Task to carry out:
Before printing, remove every picture; then print the lines below exactly, from the first line through the line containing "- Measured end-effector".
● ● ● ●
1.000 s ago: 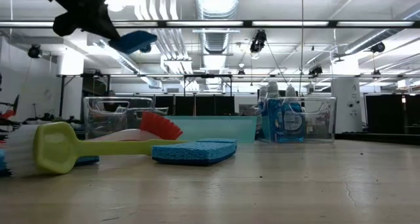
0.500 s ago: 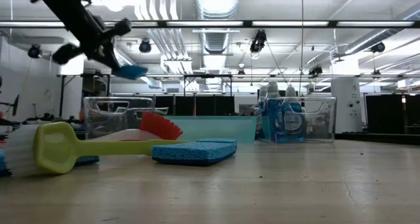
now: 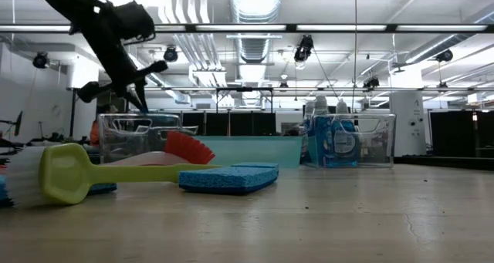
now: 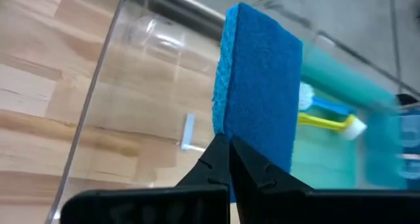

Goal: Pick & Place Kitchen Sink Supplies
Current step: Put the blue sponge wipe into the left transparent bin

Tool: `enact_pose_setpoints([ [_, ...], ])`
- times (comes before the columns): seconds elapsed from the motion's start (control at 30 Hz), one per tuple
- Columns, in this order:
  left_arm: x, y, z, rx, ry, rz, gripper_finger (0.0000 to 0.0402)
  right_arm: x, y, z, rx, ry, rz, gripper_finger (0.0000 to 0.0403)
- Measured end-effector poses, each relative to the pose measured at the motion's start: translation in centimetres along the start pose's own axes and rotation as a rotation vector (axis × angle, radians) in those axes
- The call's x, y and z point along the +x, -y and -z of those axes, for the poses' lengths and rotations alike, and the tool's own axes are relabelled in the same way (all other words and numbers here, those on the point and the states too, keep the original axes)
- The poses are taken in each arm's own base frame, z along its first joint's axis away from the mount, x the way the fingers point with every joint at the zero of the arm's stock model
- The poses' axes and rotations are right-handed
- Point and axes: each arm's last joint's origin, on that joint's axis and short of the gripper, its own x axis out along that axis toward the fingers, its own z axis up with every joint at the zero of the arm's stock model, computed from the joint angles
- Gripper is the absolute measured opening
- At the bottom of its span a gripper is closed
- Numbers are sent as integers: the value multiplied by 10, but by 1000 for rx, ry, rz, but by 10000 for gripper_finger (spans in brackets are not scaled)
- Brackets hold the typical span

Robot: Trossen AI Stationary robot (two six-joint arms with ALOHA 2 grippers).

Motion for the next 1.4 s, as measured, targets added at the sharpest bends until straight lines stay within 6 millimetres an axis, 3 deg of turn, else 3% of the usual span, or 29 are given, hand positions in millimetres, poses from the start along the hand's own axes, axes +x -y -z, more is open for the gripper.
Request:
enact_pose_setpoints([
  [0.27,27,-1,-15,39,-174,-19,1,0,0,4,-26,-37,3,8],
  [0.57,40,2,-18,23,-184,-77,19,-1,1,4,-87,-36,3,8],
  [0.8,46,-6,-13,37,-236,-172,21,-1,1,3,-105,-36,4,8],
  [1.23,51,-8,-11,-16,-244,-197,22,-1,1,3,-136,-35,5,8],
  [1.4,50,-8,-11,27,-249,-193,54,-1,1,3,-129,-35,5,8],
])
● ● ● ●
Answer to this problem:
1.000 s ago: 
0.500 s ago: 
now: 
now: 

Goal: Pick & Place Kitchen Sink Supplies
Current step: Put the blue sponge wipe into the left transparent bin

Tool: `enact_pose_setpoints([ [_, ...], ])`
- times (comes before the columns): seconds elapsed from the motion's start (control at 30 Hz), one per tuple
- Columns, in this order:
  left_arm: x, y, z, rx, ry, rz, gripper_finger (0.0000 to 0.0402)
  right_arm: x, y, z, rx, ry, rz, gripper_finger (0.0000 to 0.0403)
- Measured end-effector poses, each relative to the pose measured at the motion's start: translation in centimetres along the start pose's own axes and rotation as a rotation vector (axis × angle, radians) in those axes

The reply is now complete.